WASHINGTON (JTA) — The U.S. National Archives recovered two additional albums cataloging Nazi looting.
The Monuments Men Foundation, which tracks undiscovered cultural artifacts stolen by the Nazis, handed the two albums to senior National Archives staff members at a ceremony Tuesday in Dallas.
"It is exciting to know that original documents are shedding light on this important aspect of World War II," David Ferriero, the national archivist, said in thanking Robert Edsel, the president of the foundation. "Documents such as these may play a role in helping victims recover their treasures."
Previously recovered albums compiled by the looters have been used to track stolen items and return them to their rightful owners.

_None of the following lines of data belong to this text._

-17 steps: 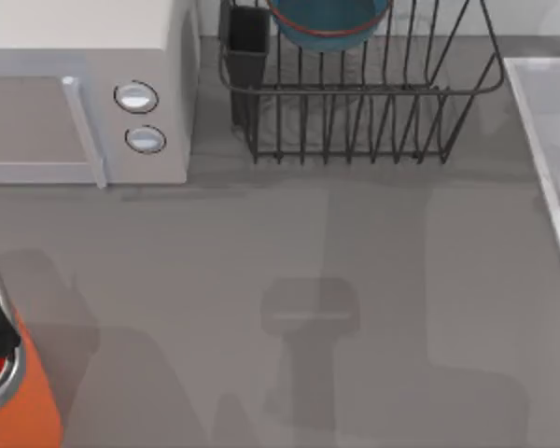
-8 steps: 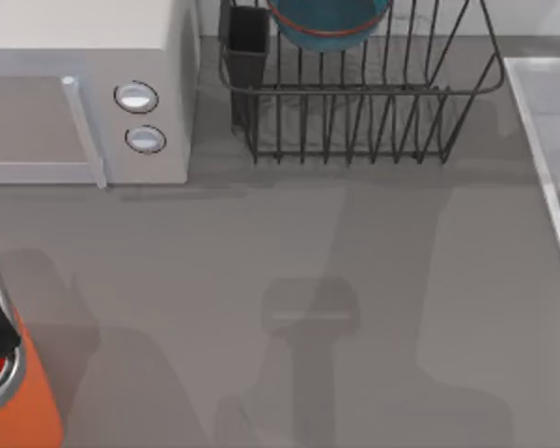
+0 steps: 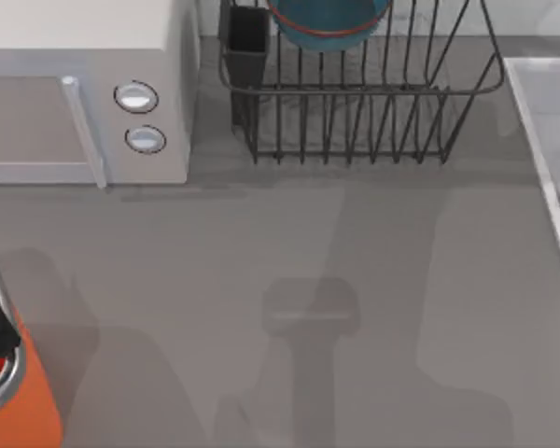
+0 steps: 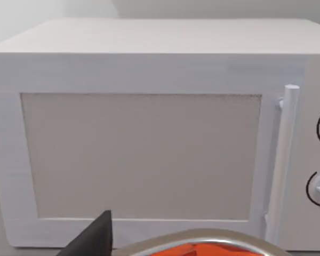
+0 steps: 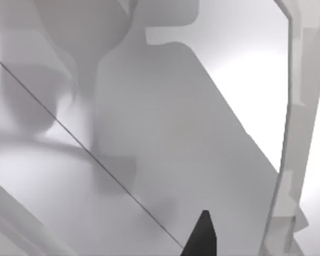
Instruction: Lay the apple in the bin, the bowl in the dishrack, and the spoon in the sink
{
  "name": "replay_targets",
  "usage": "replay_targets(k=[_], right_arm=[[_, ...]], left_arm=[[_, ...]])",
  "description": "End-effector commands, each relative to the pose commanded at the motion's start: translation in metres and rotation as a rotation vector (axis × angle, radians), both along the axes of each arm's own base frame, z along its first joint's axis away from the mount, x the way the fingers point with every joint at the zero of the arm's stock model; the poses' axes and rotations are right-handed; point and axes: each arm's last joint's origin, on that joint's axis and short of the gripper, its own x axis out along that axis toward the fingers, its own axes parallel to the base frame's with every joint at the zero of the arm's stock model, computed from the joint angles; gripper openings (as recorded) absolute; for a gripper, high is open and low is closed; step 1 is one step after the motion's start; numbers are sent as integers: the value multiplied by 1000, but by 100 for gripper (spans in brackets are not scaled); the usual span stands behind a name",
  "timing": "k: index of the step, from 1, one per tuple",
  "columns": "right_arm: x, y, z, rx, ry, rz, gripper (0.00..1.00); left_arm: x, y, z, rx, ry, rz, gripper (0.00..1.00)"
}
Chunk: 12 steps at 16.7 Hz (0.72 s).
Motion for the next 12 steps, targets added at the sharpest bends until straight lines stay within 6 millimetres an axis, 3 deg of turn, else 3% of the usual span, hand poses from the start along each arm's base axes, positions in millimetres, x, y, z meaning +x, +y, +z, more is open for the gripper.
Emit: replay_targets(k=[6, 12], right_arm=[[0, 0, 0, 0, 0, 0, 98], [0, 0, 0, 0, 0, 0, 100]], left_arm=[[0, 0, 0, 0, 0, 0, 100], [0, 0, 0, 0, 0, 0, 100]])
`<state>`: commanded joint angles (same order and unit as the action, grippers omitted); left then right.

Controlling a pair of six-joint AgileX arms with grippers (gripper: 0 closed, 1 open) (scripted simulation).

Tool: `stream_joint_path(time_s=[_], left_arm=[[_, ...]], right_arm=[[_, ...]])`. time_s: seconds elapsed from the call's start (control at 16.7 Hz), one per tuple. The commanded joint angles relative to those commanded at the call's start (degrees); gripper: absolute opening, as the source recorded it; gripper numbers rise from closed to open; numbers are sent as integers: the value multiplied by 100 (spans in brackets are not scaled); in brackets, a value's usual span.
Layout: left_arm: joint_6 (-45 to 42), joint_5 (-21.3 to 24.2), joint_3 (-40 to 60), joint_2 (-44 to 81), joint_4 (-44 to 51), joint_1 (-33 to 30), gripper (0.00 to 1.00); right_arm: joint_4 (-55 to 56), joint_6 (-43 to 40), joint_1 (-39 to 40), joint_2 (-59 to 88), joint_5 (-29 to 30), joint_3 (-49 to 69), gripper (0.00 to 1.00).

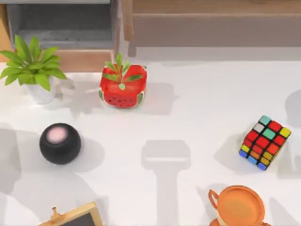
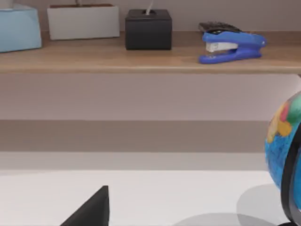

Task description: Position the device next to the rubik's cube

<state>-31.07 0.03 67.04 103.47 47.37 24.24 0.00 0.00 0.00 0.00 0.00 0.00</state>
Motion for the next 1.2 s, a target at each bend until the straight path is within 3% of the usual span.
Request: stream_joint_path(time_s=[0.66,1.2], left_arm=[[-187,6,405,638,260,131,100],[-207,10,38,1079,-546,158,100]], right_arm=[[0,0,0,0,0,0,100],[0,0,0,0,0,0,100]])
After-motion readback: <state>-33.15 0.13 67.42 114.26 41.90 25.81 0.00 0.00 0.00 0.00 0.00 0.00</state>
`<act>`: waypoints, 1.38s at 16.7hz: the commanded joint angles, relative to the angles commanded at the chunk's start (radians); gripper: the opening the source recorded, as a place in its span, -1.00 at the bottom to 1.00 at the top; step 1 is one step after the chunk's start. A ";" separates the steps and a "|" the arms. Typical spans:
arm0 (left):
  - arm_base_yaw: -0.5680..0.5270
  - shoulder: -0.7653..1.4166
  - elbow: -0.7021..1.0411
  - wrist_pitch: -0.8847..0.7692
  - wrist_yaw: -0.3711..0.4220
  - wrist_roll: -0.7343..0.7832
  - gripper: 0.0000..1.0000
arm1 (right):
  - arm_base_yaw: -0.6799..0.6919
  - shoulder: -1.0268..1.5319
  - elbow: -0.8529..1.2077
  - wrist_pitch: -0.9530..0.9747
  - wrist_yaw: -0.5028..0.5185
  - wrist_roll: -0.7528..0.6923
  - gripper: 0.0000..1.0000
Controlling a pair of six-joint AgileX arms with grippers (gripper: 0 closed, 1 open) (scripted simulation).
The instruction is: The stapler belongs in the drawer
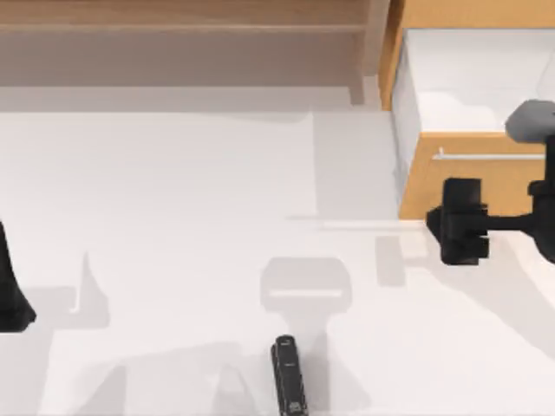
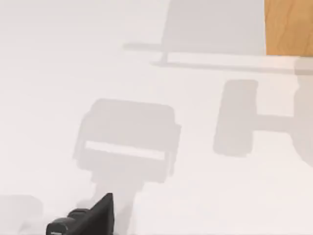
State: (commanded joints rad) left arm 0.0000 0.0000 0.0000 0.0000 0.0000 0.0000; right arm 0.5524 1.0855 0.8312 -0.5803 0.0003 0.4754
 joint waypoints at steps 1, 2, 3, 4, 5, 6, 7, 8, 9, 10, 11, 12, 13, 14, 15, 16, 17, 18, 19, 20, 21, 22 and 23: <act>0.000 0.000 0.000 0.000 0.000 0.000 1.00 | 0.051 0.108 0.077 -0.053 0.000 0.044 1.00; 0.000 0.000 0.000 0.000 0.000 0.000 1.00 | 0.100 0.213 0.152 -0.105 0.000 0.086 1.00; 0.000 0.000 0.000 0.000 0.000 0.000 1.00 | 0.148 0.316 0.225 -0.155 0.000 0.127 1.00; 0.000 0.000 0.000 0.000 0.000 0.000 1.00 | 0.194 0.414 0.294 -0.203 0.000 0.166 1.00; 0.000 0.000 0.000 0.000 0.000 0.000 1.00 | 0.237 0.507 0.359 -0.248 0.000 0.203 1.00; 0.000 0.000 0.000 0.000 0.000 0.000 1.00 | 0.276 0.594 0.419 -0.290 0.000 0.237 1.00; 0.000 0.000 0.000 0.000 0.000 0.000 1.00 | 0.313 0.672 0.474 -0.328 0.000 0.268 1.00; 0.000 0.000 0.000 0.000 0.000 0.000 1.00 | 0.345 0.741 0.523 -0.362 0.000 0.296 1.00; 0.000 0.000 0.000 0.000 0.000 0.000 1.00 | 0.374 0.801 0.565 -0.392 0.000 0.320 1.00; 0.000 0.000 0.000 0.000 0.000 0.000 1.00 | 0.398 0.850 0.601 -0.417 0.000 0.341 1.00; 0.000 0.000 0.000 0.000 0.000 0.000 1.00 | 0.417 0.888 0.630 -0.437 0.000 0.357 1.00; 0.000 0.000 0.000 0.000 0.000 0.000 1.00 | 0.431 0.915 0.651 -0.452 0.000 0.369 1.00; 0.000 0.000 0.000 0.000 0.000 0.000 1.00 | 0.440 0.932 0.663 -0.461 0.000 0.377 1.00; 0.000 0.000 0.000 0.000 0.000 0.000 1.00 | 0.443 0.939 0.668 -0.464 0.000 0.379 1.00; 0.000 0.000 0.000 0.000 0.000 0.000 1.00 | 0.443 0.939 0.668 -0.464 0.000 0.379 1.00; 0.000 0.000 0.000 0.000 0.000 0.000 1.00 | 0.443 0.939 0.668 -0.464 0.000 0.379 1.00; 0.000 0.000 0.000 0.000 0.000 0.000 1.00 | 0.443 0.939 0.668 -0.464 0.000 0.379 1.00; 0.000 0.000 0.000 0.000 0.000 0.000 1.00 | 0.438 0.936 0.665 -0.462 -0.001 0.378 1.00; 0.000 0.000 0.000 0.000 0.000 0.000 1.00 | 0.439 0.938 0.662 -0.458 -0.001 0.378 1.00; 0.000 0.000 0.000 0.000 0.000 0.000 1.00 | 0.440 0.944 0.652 -0.444 0.000 0.377 1.00; 0.000 0.000 0.000 0.000 0.000 0.000 1.00 | 0.440 0.954 0.637 -0.421 0.000 0.377 1.00; 0.000 0.000 0.000 0.000 0.000 0.000 1.00 | 0.441 0.966 0.620 -0.387 0.000 0.378 1.00; 0.000 0.000 0.000 0.000 0.000 0.000 1.00 | 0.442 0.979 0.601 -0.350 0.000 0.379 1.00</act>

The Monuments Men Foundation honors the original 345 or so men and women from 13 countries who protected cultural treasures during World War II, and tracked and returned to their owners more than 5 million items in the war’s aftermath. It continues to track such items, in part through its outreach to families of soldiers who brought home souvenirs.
“The foundation often receives calls from veterans and their heirs who don’t know the importance of items they may have picked up during their service, or aren’t aware that anyone is looking for the items,” Edsel said.
It is not known precisely how many albums cataloging the looting were made, but the Archives has more than 40 in its possession, including 39 recovered by the original Monuments Men and four recovered in recent years by the foundation.